One area under study are iceberg ''scours'' - the trenches the giant cubes dig in the sea bottom. Scientists at the Center for Cold Ocean Resources Engineering (C-CORE) at Memorial University here are trying to date scours to find out how frequently they occur. Some trenches off the coast of Labrador, where icebergs have dug furrows 50 feet deep and 300 feet wide, are believed to be 10,000 years old.

Farther south, off Newfoundland, the scours run closer to 10 feet deep. All this is important to oil companies, which are studying the possibility of developing the Hibernia oil field, a reservoir in the Grand Banks area believed to hold 1.85 billion barrels of oil. Mobil Oil Canada Ltd., one partner in a consortium of companies exploring in the area, has shied away from the idea of laying a pipeline to get the oil ashore, partly out of concern about icebergs.

The company also does not want to use a ''fixed'' concrete production platform. Instead, it is leaning toward a floating rig that could be towed out of the way if an iceberg were to drift into the area. As it is now, some ice chunks are lassoed and pulled out of the way by supply boats. But there comes a point when an iceberg, which one Mobil Corporation official has described as a combination irregular sailing vessel and farmer's plow, pulls the tug more than it gets pulled. Another snag: The nylon ropes sometimes slip off the bergs. Scientists are working on ''nonslip'' cords.

Ways to better ''forecast'' iceberg floes are also being studied. By examining the prevailing wind patterns and currents, and visually inspecting ice floes by plane, researchers are trying to predict the number of icebergs that will pass through an area in a particular month. At this stage, however, the state of the art is about as clear as a fog-shrouded shipping lane.

''It is as much art as science at this point,'' says Frank Smith, president and chief executive officer of Nordco Ltd., a consulting firm that prepares forecasts. ''You only need to be wrong once.''

Another point under study: the effect of oil spills in cold water. With a commercial oil field possibly not far away, concern abounds about what a spill could do to the rich Grand Banks fishing grounds as well as the craggy Newfoundland coast. The debate hasn't reached the intensity it has over drilling in the Georges Bank off Cape Cod. But dozens of studies are under way here. The jury is still out.
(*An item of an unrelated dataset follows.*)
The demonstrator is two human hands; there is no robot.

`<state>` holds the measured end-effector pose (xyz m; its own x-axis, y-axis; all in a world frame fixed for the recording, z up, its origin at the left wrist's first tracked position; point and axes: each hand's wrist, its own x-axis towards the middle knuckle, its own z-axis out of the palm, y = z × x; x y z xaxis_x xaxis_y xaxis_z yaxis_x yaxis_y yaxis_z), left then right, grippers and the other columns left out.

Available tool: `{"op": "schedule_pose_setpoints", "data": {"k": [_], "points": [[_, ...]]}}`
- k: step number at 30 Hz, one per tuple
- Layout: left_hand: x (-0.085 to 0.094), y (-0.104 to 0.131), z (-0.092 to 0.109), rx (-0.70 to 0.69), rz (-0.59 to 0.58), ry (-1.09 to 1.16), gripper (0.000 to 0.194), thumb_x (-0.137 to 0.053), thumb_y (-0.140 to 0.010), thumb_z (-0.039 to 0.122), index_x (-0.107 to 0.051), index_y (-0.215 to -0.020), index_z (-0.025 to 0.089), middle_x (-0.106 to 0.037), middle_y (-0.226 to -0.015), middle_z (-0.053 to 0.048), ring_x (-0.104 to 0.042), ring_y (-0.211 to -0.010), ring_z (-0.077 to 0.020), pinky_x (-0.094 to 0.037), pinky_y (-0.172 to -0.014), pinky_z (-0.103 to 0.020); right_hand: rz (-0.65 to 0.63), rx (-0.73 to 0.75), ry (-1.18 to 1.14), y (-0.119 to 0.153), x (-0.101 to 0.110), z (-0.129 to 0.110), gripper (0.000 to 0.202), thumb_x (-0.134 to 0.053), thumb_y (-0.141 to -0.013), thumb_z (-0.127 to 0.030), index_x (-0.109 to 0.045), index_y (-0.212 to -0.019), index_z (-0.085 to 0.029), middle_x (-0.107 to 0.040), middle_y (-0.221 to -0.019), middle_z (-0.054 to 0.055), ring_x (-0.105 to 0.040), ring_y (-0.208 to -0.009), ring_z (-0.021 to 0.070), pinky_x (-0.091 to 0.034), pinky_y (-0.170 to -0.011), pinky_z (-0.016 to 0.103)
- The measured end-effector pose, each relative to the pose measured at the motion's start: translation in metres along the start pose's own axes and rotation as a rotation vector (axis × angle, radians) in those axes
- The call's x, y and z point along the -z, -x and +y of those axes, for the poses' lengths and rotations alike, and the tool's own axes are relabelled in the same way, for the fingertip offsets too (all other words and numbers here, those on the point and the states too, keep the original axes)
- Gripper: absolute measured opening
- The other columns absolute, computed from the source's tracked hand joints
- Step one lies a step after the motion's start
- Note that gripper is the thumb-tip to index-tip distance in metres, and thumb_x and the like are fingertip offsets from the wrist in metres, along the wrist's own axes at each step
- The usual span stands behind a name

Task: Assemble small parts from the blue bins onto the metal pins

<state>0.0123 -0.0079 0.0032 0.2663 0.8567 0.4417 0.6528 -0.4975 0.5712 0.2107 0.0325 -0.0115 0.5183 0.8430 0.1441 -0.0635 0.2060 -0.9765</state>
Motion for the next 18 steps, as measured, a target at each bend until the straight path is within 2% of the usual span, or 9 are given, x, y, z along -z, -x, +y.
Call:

Preliminary findings from one study done by C-CORE have shown that the prevailing Labrador and Gulf Stream currents would sweep the oil away from the Canadian province. ''There is a fairly good chance it would get swept out to sea ,'' says David Bazeley, a bearded C-CORE engineer. ''You might get fussy about it if you lived in Iceland.''

Oil also acts differently in cold water. For one thing, it coagulates quicker , Mr. Bazeley points out, making it hard to use the traditional ''boom and skimmer'' equipment to clean it up. The molasses-like oil becomes too thick to pump. But, he adds, there is also at least one advantage: The oil lumps together in globs, so it doesn't disperse as much in the water and may do less harm to fish.

In the future, scientists here will be learning more about pitting ship against ice. Now under construction at Memorial University is the $55.6 million (US $47.3 million) Arctic Vessel and Marine Research Institute. It will include the world's largest ice tank for testing marine vessels.